Au cours de l'enquête, plusieurs hauts responsables écologistes ont témoigné en faveur de Jean-Vincent Placé. Une figure centriste a au contraire appuyé les déclarations d'Audrey.

S'agissant précisément de l'agression sexuelle en Corée, les accusations d'Audrey ont été corroborées par le témoignage d'un officier de sécurité, qui a déclaré avoir entendu l’accusé dire «t'es ma préférée» et Audrey répondre «enlève ta main».

La deuxième plaignante, qui n'entretenait pas de lien professionnel avec Jean-Vincent Placé, l'accuse, elle, de lui avoir touché les seins, les cuisses et d'avoir tenté de mettre sa main entre ses jambes lors d'une soirée à l'occasion de la journée internationale de la francophonie, en Corée du Sud, au mois de mars 2017.

Cette décision de renvoi «clôture une procédure qui a été longue et éprouvante pour mes clientes», a salué leur avocat, Me Tewfik Bouzenoune.

«Nous avons hâte d'entendre ses explications, fussent-elles des dénégations.

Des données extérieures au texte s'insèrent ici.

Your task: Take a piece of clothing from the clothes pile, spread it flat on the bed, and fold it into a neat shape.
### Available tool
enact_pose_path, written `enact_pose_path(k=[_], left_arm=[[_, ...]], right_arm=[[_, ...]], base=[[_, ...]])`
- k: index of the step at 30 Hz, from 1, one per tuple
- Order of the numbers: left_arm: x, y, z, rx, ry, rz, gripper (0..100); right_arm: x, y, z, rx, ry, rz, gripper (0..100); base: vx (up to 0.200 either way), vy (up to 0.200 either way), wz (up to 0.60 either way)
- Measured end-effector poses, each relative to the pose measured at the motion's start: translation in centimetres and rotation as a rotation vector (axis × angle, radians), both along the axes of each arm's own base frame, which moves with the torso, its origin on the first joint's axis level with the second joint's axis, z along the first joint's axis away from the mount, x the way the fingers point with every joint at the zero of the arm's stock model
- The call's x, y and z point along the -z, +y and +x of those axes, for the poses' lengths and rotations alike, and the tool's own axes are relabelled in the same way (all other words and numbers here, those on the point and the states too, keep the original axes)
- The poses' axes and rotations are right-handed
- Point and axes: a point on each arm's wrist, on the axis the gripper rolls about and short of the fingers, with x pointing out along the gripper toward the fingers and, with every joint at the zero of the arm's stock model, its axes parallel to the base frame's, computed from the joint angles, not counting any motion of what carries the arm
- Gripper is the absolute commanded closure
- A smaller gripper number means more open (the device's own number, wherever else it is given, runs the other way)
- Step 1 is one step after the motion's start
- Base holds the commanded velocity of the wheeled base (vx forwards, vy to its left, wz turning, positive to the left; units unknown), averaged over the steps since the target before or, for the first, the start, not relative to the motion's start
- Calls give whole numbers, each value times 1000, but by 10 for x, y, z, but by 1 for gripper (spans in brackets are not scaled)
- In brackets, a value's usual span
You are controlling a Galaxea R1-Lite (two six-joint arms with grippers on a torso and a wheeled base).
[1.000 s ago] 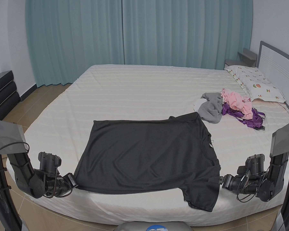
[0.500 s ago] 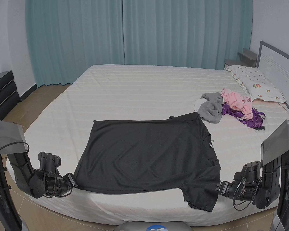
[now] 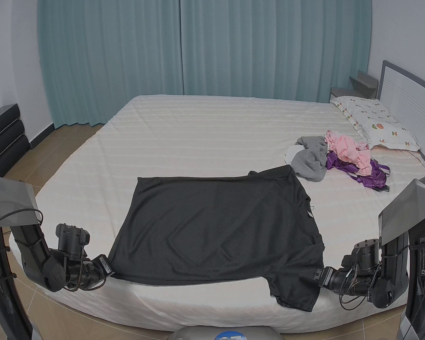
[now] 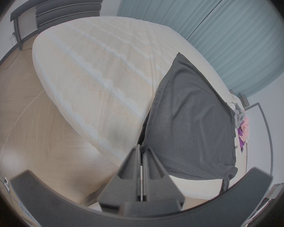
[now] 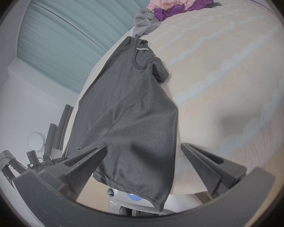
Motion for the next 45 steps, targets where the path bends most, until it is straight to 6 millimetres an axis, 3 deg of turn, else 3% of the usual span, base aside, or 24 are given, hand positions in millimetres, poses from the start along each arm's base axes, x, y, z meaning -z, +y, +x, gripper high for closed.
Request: enact_pose_path(k=[3, 4, 22, 45], left_arm=[[0, 0, 0, 0, 0, 0, 100], [0, 0, 0, 0, 0, 0, 100], [-1, 0, 0, 0, -4, 0, 100], [-12, 6, -7, 14, -38, 26, 100]], right_arm=[[0, 1, 2, 8, -2, 10, 0], [0, 1, 2, 9, -2, 12, 100], [-3, -5, -5, 53, 14, -17, 100], [-37, -28, -26, 36, 47, -4, 100]], base=[[0, 0, 0], [0, 0, 0], [0, 0, 0], [0, 0, 0]])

Nous espérons toutefois que le temps écoulé lui a permis de prendre de la distance, pour ne pas dire de la hauteur, par rapport au positionnement qu'il a toujours adopté dans ce dossier (…) C'est un moment de vérité que mes clientes appréhendent mais qu'elles affronteront avec constance et détermination», a affirmé Me Tewfik Bouzenoune

Des antécédents dans son casier judiciaire

Le casier judiciaire de Jean-Vincent Placé présente des antécédents : le 1er mars 2021, il avait été condamné à une amende pour harcèlement sexuel sur une gendarme en 2016 alors qu'il était membre du gouvernement sous la présidence de François Hollande, des faits qu'il avait reconnus lors d'une audience.

En 2018, il avait été condamné pour des faits de violence, outrage à une personne dépositaire de l'autorité publique et injure raciale.

Dans les deux cas, il était en état d'ébriété. Selon un examen psychologique réalisé mi-2022, Jean-Vincent Placé «se remet en cause et a entamé une démarche de soin pour sa consommation d'alcool». Lors de sa mise en examen, il a indiqué avoir diminué sa consommation d'alcool et faire désormais «le choix de rester chez lui quand il buvait».